State department spokeswomen Heather Nauert urged all parties to “avoid further clashes”, adding in a statement:
"We strongly urge all parties to avoid provocations that can be exploited by Iraq's enemies who are interested in fuelling ethnic and sectarian conflict. In particular, we note that there is still much work to be done to defeat ISIS in Iraq, and continued tensions between Iraqi and Kurdish forces distract from this vital mission."
Trump expressed his disappointment to reporters at the White House:
“We don’t like the fact that there are clashing."
He added: "We’ve had for many years a very good relationship with the Kurds as you know and we’ve also been on the side of Iraq, even though we should have never been there in the first place. We should never have been there."

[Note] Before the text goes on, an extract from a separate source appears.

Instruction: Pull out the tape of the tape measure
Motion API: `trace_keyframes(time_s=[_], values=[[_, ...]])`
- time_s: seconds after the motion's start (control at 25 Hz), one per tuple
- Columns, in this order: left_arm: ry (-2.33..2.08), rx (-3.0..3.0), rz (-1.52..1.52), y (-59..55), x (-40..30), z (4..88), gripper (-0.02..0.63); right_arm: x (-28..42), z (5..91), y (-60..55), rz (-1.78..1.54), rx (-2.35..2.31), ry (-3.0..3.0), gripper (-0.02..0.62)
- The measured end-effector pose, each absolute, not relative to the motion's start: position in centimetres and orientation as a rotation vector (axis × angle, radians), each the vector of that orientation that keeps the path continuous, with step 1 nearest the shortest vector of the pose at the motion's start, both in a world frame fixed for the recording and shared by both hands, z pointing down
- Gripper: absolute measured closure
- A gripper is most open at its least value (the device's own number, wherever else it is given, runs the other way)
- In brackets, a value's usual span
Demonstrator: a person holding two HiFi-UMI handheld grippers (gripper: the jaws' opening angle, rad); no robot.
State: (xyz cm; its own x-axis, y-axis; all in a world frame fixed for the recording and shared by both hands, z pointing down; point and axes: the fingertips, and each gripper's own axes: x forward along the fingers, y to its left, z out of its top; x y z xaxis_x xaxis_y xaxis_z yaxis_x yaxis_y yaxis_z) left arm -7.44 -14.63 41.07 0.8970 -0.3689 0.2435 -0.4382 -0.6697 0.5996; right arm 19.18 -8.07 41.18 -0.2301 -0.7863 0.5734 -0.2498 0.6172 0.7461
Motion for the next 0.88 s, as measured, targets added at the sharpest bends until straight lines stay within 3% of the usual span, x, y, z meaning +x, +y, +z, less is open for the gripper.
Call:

The struggle between the Iraqi government forces and the Kurdish presents a unique problem for the US as they arm and train both sides.
Senator John McCain, who heads the Senate Armed Services Committee, cautioned the Iraqi government of "severe consequences" if US-supplied weaponry was misused in operations against Kurdish forces.
The Senator warned:
"The United States provided equipment and training to the government of Iraq to fight (Islamic State) and secure itself from external threats, not to attack elements of one of its own regional governments."
Tensions are high after yesterday’s grab for control. According to Reuters, Forces pulled down the Kurdish flag which had been flying alongside the Iraqi national flag.